## Exercise
Work out how many lines in the listing below carry the word "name". Give that number alone.

## Data excerpt
# # # # #
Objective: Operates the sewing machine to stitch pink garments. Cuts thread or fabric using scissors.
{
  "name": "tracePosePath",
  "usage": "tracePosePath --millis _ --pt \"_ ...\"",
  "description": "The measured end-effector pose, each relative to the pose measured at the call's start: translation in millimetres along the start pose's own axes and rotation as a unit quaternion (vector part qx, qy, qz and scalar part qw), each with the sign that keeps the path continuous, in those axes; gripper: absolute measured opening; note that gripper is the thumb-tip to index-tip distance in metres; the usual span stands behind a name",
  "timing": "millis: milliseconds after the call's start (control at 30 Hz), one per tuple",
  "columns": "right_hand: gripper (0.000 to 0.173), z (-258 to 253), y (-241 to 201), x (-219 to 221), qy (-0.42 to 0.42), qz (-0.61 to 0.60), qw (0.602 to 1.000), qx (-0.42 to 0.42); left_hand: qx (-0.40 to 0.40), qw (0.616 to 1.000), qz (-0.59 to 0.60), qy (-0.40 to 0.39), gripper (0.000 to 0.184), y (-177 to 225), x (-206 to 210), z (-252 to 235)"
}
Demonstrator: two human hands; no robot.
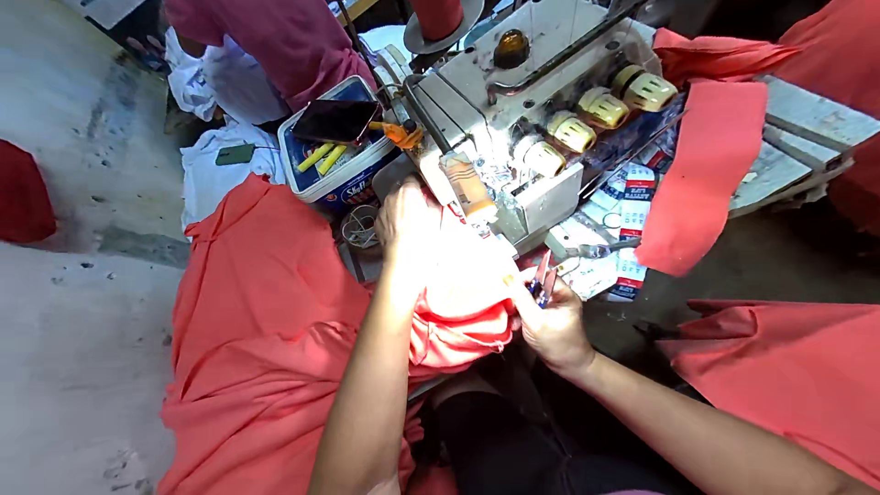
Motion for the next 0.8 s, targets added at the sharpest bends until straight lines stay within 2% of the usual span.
tracePosePath --millis 33,100,133,200,233,267,300,333,367,400,433,467,533,567,600,633,667,733,800 --pt "0.014 0.2 2.0 -0.2 -0.003 0.005 1.000 -0.001 0.011 1.000 0.023 0.010 0.037 -8.2 -1.0 1.1" --pt "0.009 -2.0 3.2 -4.2 -0.030 0.019 0.999 0.017 0.034 0.994 0.100 0.011 0.063 -40.9 -2.1 14.6" --pt "0.005 -5.0 0.6 -7.6 -0.056 0.030 0.997 0.044 0.034 0.991 0.129 -0.027 0.080 -61.5 -2.0 27.2" --pt "0.002 -10.7 -7.2 -14.5 -0.107 0.053 0.987 0.112 0.018 0.976 0.117 -0.180 0.110 -88.3 -8.7 65.9" --pt "0.004 -11.5 -9.9 -17.7 -0.125 0.060 0.982 0.129 0.027 0.966 0.078 -0.245 0.114 -95.4 -12.7 87.1" --pt "0.004 -10.7 -12.2 -20.0 -0.133 0.062 0.981 0.126 0.037 0.962 0.022 -0.270 0.106 -97.8 -19.2 107.0" --pt "0.004 -9.5 -14.2 -21.0 -0.134 0.061 0.983 0.106 0.069 0.971 -0.045 -0.225 0.089 -93.8 -29.9 127.3" --pt "0.003 -8.2 -15.5 -21.1 -0.131 0.062 0.986 0.088 0.137 0.982 -0.092 -0.094 0.069 -90.9 -40.1 147.1" --pt "0.003 -6.3 -15.7 -20.8 -0.121 0.065 0.987 0.084 0.181 0.974 -0.128 0.035 0.052 -88.9 -50.7 162.2" --pt "0.003 -4.7 -15.3 -20.4 -0.112 0.070 0.987 0.094 0.192 0.959 -0.164 0.132 0.039 -88.6 -58.0 172.1" --pt "0.004 -4.2 -14.8 -19.4 -0.107 0.077 0.985 0.110 0.179 0.948 -0.194 0.179 0.033 -92.2 -58.7 176.6" --pt "0.006 -3.8 -13.6 -18.0 -0.109 0.087 0.982 0.125 0.150 0.953 -0.213 0.156 0.037 -100.1 -53.5 178.5" --pt "0.012 -6.0 -10.7 -15.7 -0.132 0.128 0.972 0.148 0.006 0.979 -0.201 -0.042 0.062 -114.0 -38.1 178.0" --pt "0.016 -9.7 -10.3 -14.9 -0.146 0.148 0.965 0.157 -0.050 0.973 -0.192 -0.119 0.075 -112.6 -37.3 174.0" --pt "0.018 -13.0 -10.0 -14.8 -0.156 0.164 0.960 0.165 -0.069 0.971 -0.180 -0.143 0.084 -104.8 -42.3 171.9" --pt "0.020 -14.4 -9.6 -16.0 -0.161 0.173 0.957 0.169 -0.050 0.978 -0.157 -0.125 0.088 -93.7 -48.1 174.1" --pt "0.019 -15.2 -9.3 -17.4 -0.163 0.177 0.956 0.168 0.000 0.989 -0.129 -0.071 0.086 -80.8 -51.1 176.7" --pt "0.018 -17.1 -10.3 -17.5 -0.163 0.172 0.957 0.166 0.133 0.988 -0.062 0.050 0.057 -55.1 -44.5 170.9" --pt "0.018 -16.6 -11.2 -17.1 -0.161 0.170 0.958 0.164 0.195 0.976 0.009 0.100 0.030 -29.4 -25.3 156.0"
Point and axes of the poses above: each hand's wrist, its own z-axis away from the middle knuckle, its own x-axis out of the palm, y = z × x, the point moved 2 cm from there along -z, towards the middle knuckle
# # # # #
## Finished exercise
2